Первым на выбелившийся двор степенно вышел Василист, голый по пояс, одинаковый что в пояснице, что в плечах, кинул на пухлую грудь пригоршню снега и притворно, по-бабьи, заохал, растирая мясистый загривок и часто оглядываясь на окна. Тонкая прыщеватая кожа нежно зарозовела, как у хорошо обихоженного кабанчика, тело набухло и лениво пока, сонно заиграло: большая скопилась в Василисте сила, но потайная, скрадчивая, большевсесая, и внешне вроде бы отекшие плечи, и мясные руки, и сплывший на широкий солдатский ремень живот не показывали хорошо скроенных, одетых в легкий жирок мышц. Взлягивая дурашливо, засеменил к овечьей стайке, на ходу накинул солдатский ремень на шею, и окорока в отвисших застиранных штанинах упруго заколыхались.
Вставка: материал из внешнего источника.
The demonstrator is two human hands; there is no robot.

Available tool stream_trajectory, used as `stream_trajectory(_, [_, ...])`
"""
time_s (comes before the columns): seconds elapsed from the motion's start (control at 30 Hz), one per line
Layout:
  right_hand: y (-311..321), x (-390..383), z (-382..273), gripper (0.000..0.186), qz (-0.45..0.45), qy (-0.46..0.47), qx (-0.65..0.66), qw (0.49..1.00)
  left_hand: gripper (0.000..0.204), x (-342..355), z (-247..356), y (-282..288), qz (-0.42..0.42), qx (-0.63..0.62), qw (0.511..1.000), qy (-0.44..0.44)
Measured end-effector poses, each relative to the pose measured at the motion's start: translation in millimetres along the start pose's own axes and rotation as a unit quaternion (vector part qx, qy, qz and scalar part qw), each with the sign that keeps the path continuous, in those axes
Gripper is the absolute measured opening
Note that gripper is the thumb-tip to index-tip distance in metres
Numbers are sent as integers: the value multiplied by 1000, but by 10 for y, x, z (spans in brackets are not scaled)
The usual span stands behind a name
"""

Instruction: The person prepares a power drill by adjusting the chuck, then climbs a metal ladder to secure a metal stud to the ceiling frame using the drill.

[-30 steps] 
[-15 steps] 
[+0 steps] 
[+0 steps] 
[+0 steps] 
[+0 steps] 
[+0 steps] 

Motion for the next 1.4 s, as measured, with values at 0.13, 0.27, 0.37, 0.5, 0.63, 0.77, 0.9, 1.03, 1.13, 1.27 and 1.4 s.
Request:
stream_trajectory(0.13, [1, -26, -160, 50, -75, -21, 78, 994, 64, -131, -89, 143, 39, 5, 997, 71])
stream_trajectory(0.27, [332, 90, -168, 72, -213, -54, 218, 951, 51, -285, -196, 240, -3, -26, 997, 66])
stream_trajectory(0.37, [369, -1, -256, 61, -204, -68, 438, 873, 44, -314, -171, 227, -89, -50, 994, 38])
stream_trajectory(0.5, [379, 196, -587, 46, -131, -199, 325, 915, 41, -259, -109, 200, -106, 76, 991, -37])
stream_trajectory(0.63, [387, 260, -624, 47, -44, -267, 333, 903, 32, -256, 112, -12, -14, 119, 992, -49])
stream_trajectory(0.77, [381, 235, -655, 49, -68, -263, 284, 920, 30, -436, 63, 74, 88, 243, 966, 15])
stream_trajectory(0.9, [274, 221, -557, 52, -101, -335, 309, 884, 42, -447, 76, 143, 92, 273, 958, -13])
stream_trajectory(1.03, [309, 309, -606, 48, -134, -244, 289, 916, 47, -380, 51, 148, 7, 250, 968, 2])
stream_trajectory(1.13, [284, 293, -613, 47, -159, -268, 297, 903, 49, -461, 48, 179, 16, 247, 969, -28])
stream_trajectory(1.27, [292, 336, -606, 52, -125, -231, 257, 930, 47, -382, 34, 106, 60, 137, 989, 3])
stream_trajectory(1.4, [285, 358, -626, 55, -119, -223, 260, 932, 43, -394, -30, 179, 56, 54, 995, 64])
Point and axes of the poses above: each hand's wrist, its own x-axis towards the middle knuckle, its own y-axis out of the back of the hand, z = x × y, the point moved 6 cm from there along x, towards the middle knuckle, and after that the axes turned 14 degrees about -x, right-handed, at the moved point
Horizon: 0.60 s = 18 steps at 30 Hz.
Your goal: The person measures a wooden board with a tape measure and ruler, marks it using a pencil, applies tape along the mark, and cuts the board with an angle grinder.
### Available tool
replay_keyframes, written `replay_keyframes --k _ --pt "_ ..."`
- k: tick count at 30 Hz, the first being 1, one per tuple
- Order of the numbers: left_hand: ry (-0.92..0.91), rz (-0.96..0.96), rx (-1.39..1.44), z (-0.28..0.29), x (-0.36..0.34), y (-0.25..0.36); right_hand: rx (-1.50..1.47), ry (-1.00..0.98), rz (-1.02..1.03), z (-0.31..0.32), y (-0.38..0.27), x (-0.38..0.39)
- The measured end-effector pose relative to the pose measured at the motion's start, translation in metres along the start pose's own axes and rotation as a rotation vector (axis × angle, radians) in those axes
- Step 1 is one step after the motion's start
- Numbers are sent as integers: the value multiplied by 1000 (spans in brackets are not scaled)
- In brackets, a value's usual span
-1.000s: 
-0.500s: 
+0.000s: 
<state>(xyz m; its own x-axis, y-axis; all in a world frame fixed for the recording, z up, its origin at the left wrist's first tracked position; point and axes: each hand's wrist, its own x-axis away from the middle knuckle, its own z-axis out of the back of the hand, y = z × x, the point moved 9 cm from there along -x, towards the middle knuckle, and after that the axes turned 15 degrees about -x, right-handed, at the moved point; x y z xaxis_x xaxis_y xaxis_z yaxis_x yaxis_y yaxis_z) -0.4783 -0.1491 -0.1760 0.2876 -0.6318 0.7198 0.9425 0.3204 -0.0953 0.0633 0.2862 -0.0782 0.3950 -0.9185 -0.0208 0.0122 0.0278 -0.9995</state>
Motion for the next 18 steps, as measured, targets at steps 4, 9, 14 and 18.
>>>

«Во жеребец-то, любить твою бабу, — с невольным уважением подумал Геласий Созонтович, украдкой надзирая в окно, и с надеждой решил вдруг, что ему, пожалуй, у внука заживется. — Это на ем ездить и ездить. Сила-то играет, дикомясая». Кира, хозяйка, плавала у печи, вальяжная, широкая. Была она не своя, привозная, выросшая на пышном кубанском хлебе, сманил ее Василист, когда дослуживал армию: волос на голове прямой, плотный, рано поседевший у корня, собранный вальком на темечке; глаза рачьи, с алой паутинкой в голубоватых белках; над клюквенно сочными, еще не выцелованными губами черные жесткие усики. Дородная, на полголовы выше Василиста, она покроем тела и повадками стоила мужа: взошли, выросли друг от друга бог знает где, за тысячи верст, и надо же, отыскались, сбежались к своему часу, словно бы судьба долго готовила их для расплода, для племени. Голос у Киры грубый, с хрипотцой, и когда она волновалась, то кричала распаленно, никого не слыша. Торговала Кира в лавке, и деревенские бабы ее боялись и заискивали.
— Киса-то расшалився, — отмечала она, мельком взглядывая в окно. — Котик-то мой мордастенький расшалився.